Using the listing below, print exactly everything from the line with "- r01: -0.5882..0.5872" down to the line with "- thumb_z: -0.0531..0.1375", both included, and nothing more.

====== DATA ======

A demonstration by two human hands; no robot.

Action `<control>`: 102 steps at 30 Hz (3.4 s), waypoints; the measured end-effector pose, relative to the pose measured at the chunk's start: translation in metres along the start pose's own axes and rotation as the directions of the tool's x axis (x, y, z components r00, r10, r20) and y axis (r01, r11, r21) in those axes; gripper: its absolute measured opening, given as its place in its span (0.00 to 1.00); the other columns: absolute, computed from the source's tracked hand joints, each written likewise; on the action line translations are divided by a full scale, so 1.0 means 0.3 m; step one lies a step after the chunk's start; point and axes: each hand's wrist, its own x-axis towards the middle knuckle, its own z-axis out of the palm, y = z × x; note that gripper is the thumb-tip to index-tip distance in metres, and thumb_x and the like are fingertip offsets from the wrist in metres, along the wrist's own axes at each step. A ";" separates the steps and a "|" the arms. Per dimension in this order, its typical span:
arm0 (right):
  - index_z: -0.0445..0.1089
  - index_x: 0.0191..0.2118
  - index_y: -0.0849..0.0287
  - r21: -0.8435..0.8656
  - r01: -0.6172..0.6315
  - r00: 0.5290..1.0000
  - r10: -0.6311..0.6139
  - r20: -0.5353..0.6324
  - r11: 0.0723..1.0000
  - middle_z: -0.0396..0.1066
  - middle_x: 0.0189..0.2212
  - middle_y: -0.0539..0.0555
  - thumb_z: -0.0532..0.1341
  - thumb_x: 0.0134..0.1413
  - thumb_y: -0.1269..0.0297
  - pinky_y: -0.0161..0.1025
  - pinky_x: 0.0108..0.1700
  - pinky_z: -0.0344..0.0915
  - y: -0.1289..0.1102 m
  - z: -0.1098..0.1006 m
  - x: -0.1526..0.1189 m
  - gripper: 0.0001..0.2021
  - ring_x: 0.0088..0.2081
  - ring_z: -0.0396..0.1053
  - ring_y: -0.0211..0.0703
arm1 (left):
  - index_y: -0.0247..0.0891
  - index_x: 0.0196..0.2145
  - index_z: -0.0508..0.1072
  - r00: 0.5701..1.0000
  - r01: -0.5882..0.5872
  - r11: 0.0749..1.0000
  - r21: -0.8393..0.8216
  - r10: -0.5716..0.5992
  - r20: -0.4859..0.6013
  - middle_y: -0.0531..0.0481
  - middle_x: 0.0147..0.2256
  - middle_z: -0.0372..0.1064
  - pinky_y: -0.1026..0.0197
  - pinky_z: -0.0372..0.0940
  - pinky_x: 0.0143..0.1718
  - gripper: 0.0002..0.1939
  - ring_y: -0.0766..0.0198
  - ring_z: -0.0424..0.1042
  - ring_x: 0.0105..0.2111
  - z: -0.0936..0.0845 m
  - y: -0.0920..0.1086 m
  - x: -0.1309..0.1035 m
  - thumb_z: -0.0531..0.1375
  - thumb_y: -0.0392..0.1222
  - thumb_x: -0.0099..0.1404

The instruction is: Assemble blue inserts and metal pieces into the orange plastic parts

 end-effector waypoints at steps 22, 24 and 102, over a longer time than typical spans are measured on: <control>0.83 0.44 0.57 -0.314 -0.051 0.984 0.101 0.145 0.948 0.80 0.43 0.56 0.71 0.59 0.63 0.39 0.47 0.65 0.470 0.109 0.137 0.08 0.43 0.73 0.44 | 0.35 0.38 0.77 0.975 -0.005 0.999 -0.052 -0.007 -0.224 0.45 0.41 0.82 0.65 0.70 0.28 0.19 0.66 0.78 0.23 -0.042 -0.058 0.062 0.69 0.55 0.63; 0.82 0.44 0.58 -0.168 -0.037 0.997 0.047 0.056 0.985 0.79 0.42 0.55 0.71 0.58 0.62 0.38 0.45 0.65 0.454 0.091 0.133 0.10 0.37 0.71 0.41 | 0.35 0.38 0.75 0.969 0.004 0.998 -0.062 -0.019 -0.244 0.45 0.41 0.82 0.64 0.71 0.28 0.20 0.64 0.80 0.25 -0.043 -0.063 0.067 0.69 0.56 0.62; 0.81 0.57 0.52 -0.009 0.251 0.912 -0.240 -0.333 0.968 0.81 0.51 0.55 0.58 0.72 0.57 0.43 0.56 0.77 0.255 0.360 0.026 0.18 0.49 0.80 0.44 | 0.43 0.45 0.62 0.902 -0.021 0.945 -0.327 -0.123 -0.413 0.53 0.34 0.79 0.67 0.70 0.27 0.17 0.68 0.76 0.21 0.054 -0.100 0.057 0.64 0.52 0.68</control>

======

> PROBLEM SOLUTION
  - r01: -0.5882..0.5872
  - r11: 0.0749..1.0000
  - r21: -0.8393..0.8216
  - r10: -0.5716..0.5992
  - r20: -0.4859..0.6013
  - middle_y: -0.0531..0.0481
  - middle_x: 0.0147..0.2256
  - middle_z: -0.0372..0.1064
  - pinky_y: -0.1026..0.0197
  - pinky_z: -0.0372..0.0940
  - pinky_x: 0.0143..0.1718
  - gripper: 0.0002..0.1939
  - ring_y: -0.0766..0.0198
  - ring_z: -0.0424..0.1042
  - ring_x: 0.0105..0.2111
  - z: -0.0936..0.0845 m
  - y: -0.0920..0.1086 m
  - x: -0.1309..0.1035 m
  - thumb_z: -0.0531..0.1375

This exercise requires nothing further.